- Opening Delimiter -

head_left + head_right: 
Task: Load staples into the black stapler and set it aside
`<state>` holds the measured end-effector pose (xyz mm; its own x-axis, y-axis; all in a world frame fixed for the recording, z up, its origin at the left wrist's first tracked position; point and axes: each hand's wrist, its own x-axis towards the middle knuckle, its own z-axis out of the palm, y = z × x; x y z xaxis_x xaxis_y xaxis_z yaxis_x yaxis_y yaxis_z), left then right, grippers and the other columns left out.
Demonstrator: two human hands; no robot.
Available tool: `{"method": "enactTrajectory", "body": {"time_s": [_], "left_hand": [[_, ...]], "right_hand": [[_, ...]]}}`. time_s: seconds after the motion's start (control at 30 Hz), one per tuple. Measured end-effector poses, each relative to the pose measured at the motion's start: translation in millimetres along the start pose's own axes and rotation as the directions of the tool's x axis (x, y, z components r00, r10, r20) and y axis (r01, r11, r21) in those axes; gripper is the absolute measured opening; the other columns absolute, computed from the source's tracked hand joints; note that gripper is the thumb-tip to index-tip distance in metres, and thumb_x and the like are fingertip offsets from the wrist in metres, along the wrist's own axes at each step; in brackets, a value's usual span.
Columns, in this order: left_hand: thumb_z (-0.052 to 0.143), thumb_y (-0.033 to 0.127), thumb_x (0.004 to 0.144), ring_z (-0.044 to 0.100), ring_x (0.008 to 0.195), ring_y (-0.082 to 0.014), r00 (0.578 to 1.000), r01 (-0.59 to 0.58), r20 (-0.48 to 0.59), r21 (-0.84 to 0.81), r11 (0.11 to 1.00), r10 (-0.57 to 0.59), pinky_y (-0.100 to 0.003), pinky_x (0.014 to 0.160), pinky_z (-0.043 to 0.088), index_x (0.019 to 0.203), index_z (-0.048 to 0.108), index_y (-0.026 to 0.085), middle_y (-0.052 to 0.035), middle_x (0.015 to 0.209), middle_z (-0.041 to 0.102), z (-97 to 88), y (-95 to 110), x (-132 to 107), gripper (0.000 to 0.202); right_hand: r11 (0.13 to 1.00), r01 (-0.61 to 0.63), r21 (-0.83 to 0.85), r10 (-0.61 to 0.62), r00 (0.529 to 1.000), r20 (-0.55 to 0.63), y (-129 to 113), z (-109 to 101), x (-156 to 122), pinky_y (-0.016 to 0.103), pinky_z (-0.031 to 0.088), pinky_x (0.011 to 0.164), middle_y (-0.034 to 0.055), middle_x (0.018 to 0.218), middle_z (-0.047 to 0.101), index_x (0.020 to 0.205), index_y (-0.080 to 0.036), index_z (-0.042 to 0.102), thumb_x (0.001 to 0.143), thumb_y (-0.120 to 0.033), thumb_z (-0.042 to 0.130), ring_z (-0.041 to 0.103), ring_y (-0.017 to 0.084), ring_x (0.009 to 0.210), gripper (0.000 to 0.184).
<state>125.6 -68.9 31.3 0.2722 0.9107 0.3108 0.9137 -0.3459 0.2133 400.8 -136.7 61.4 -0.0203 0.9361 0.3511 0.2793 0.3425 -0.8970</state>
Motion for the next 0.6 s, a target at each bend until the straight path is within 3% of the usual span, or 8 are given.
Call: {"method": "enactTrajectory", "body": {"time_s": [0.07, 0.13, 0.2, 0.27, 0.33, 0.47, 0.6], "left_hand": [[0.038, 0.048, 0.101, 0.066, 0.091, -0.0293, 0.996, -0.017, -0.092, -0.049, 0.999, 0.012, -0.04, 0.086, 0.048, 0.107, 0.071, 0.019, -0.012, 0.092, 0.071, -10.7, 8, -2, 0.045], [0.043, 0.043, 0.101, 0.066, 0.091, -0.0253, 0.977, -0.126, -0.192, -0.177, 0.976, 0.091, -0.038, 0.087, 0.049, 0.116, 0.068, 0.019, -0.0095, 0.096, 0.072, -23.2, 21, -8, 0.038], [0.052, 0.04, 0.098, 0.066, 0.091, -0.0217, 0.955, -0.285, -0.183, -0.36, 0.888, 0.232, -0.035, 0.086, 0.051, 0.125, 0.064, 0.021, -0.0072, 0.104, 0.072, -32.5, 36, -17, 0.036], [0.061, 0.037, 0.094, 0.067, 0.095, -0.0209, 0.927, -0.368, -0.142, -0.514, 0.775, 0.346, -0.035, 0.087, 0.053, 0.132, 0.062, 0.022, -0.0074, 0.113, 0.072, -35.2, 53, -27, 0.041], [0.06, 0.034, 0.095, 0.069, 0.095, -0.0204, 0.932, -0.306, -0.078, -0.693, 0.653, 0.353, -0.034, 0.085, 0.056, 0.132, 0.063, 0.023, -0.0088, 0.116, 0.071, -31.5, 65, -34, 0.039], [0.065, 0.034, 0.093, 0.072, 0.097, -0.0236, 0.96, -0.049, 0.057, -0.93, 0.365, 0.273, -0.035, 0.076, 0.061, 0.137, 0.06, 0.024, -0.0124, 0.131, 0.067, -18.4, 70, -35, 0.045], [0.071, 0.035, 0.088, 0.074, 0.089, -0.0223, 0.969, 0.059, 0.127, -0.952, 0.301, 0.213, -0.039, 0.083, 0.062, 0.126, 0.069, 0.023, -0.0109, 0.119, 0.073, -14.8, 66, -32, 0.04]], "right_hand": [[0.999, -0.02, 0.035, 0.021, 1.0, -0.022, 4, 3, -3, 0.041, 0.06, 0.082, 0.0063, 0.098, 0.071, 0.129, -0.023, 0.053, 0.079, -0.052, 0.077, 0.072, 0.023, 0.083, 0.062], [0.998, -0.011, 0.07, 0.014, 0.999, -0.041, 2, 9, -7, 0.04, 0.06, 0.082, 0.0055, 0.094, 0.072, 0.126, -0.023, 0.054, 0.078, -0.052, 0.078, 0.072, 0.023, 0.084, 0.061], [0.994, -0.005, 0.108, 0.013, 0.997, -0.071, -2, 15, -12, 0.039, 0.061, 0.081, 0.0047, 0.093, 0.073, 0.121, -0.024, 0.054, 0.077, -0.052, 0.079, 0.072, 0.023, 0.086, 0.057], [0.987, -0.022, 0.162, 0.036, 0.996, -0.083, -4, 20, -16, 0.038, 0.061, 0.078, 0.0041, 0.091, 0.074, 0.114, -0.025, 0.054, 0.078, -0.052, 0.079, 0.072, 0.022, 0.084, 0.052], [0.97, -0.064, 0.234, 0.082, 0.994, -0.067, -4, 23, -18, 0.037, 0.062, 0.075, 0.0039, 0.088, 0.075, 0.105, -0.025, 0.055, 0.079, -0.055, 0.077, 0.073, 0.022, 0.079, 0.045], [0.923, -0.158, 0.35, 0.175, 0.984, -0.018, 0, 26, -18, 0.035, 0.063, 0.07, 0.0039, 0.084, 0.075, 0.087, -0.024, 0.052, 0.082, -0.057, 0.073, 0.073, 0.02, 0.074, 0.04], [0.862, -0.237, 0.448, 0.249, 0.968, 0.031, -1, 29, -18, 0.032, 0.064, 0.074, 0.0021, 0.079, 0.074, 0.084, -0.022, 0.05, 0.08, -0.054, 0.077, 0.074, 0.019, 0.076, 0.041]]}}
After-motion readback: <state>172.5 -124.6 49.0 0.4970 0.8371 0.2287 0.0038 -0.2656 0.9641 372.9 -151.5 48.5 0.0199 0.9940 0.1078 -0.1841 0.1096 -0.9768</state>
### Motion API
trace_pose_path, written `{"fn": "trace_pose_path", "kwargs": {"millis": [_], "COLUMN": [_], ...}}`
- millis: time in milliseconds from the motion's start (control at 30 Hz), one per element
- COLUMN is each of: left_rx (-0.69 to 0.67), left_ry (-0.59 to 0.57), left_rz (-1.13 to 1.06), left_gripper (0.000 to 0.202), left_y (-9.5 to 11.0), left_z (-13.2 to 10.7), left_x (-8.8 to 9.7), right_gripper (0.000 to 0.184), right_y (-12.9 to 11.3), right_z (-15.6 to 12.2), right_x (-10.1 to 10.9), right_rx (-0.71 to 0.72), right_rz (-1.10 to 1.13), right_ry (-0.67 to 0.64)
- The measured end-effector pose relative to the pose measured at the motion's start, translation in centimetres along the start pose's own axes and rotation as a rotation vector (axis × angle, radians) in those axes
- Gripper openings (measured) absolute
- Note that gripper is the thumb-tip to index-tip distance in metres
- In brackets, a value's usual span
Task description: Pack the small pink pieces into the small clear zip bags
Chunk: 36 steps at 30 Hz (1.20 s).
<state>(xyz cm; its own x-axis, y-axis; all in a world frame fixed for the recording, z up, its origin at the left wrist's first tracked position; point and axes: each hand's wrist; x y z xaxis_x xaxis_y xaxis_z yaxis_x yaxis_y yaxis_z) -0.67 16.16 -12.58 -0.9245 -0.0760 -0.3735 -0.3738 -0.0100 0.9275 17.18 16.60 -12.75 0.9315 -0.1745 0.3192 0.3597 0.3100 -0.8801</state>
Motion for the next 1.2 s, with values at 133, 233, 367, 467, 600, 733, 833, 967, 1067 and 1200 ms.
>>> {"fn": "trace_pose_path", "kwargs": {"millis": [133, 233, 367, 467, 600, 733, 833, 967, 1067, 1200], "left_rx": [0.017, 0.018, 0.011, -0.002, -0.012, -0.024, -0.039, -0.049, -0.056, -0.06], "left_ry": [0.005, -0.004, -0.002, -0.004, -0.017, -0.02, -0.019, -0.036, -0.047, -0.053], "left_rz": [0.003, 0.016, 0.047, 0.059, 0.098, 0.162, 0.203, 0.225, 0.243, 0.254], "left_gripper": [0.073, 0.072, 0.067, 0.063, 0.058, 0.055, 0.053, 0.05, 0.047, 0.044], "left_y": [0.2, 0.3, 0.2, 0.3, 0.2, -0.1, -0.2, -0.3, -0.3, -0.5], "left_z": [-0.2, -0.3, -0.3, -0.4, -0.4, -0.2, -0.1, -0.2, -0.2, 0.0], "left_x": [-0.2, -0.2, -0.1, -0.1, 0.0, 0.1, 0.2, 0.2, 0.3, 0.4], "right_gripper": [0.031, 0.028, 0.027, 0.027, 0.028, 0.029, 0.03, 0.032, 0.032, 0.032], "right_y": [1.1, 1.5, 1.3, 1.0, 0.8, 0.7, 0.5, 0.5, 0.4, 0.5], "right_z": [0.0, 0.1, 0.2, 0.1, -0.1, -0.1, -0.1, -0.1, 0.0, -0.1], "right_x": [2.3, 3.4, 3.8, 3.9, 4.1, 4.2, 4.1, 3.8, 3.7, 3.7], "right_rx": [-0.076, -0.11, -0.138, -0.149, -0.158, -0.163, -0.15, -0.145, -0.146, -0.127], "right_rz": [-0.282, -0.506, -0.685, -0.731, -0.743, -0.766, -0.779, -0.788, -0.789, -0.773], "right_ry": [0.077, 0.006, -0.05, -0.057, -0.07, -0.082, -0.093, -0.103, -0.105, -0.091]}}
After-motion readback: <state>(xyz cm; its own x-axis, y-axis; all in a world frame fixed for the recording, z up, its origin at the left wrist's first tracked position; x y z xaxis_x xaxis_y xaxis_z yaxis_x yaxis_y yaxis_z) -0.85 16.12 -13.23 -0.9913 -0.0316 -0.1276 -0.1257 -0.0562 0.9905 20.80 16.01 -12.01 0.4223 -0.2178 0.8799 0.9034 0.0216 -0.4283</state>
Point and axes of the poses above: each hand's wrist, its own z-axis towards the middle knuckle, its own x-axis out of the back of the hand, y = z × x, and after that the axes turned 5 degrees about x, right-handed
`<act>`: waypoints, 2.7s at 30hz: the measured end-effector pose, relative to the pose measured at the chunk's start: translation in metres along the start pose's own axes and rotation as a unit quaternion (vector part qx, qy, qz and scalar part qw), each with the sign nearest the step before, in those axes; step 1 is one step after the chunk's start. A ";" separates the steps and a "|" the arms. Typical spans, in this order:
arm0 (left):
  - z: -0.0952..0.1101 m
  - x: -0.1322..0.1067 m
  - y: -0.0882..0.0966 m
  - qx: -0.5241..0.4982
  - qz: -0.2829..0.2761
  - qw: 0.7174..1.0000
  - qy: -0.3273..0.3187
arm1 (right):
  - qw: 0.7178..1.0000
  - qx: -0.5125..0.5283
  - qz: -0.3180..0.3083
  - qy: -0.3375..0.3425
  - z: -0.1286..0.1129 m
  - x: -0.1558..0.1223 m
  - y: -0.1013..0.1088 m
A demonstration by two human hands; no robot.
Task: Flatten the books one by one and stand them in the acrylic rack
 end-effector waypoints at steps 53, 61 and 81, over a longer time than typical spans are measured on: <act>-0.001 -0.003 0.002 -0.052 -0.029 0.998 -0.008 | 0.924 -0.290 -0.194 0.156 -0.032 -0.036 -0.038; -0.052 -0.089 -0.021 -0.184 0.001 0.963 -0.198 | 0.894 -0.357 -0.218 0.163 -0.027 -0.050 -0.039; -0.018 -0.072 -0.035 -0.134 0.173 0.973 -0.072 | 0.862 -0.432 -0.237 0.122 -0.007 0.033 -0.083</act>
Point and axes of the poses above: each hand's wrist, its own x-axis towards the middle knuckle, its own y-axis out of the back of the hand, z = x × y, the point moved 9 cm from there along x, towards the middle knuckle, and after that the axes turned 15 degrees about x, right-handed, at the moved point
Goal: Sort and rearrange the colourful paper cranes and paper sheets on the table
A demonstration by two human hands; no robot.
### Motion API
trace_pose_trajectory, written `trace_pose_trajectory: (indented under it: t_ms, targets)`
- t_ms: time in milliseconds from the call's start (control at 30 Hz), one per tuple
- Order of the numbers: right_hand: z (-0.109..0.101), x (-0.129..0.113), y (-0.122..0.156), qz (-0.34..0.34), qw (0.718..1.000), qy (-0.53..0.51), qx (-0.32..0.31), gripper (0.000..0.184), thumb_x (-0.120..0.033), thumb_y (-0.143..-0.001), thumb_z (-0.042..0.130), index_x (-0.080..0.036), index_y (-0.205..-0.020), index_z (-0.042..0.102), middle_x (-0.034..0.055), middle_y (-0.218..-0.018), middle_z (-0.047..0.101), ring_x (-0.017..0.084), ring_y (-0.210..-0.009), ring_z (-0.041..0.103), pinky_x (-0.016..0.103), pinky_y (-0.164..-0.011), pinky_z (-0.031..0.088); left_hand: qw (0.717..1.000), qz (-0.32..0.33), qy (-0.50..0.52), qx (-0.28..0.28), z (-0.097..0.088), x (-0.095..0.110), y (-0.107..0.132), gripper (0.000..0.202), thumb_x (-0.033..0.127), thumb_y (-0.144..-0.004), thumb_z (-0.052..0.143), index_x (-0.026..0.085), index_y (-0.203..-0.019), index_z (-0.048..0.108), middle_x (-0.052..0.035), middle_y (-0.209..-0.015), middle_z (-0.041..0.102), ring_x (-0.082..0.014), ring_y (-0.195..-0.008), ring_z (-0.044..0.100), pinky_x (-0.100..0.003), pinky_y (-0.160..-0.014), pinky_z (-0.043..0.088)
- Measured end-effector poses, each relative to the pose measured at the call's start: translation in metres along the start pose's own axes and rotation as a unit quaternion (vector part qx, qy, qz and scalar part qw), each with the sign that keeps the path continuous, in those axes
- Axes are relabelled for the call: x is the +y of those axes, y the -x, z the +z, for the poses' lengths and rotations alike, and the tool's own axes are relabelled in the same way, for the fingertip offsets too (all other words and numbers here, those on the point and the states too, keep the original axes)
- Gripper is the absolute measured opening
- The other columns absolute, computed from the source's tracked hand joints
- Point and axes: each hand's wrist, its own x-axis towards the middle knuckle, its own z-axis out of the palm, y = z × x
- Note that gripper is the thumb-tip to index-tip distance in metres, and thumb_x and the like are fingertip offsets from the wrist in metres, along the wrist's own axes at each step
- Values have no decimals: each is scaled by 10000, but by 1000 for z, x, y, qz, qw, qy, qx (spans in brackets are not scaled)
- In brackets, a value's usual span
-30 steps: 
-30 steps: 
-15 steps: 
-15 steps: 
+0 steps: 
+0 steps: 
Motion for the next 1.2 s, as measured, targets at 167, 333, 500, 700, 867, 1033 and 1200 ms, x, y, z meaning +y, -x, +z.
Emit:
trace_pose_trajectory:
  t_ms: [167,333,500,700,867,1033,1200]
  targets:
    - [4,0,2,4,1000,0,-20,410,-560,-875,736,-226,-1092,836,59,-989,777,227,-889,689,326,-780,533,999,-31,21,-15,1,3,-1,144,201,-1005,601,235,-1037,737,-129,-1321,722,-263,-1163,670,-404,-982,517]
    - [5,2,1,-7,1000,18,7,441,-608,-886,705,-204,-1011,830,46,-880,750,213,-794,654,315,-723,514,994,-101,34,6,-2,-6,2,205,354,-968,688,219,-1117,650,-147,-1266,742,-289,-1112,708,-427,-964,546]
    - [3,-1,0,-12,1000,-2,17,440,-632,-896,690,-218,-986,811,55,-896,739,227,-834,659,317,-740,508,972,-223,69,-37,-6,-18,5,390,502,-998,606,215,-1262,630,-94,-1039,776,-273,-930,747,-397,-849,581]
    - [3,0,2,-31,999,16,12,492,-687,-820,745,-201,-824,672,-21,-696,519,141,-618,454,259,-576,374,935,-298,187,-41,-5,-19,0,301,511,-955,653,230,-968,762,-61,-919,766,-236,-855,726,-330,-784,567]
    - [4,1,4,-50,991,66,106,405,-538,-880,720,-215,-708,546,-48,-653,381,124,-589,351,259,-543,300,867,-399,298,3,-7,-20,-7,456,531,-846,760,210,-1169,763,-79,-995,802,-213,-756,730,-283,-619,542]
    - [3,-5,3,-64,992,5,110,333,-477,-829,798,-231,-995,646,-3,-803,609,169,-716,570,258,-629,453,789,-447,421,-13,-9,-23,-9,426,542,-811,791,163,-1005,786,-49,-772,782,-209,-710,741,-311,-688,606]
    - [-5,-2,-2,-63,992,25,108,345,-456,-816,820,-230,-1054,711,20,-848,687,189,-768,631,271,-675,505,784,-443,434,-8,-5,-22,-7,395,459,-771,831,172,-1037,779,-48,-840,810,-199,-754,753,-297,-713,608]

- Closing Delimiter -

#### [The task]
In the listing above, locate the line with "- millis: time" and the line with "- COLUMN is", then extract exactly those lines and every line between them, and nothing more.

#### [Task result]
- millis: time in milliseconds from the motion's start (control at 30 Hz), one per element
- COLUMN is each of: left_rx (-0.69 to 0.67), left_ry (-0.59 to 0.57), left_rz (-1.13 to 1.06), left_gripper (0.000 to 0.202), left_y (-9.5 to 11.0), left_z (-13.2 to 10.7), left_x (-8.8 to 9.7), right_gripper (0.000 to 0.184), right_y (-12.9 to 11.3), right_z (-15.6 to 12.2), right_x (-10.1 to 10.9), right_rx (-0.71 to 0.72), right_rz (-1.10 to 1.13), right_ry (-0.67 to 0.64)

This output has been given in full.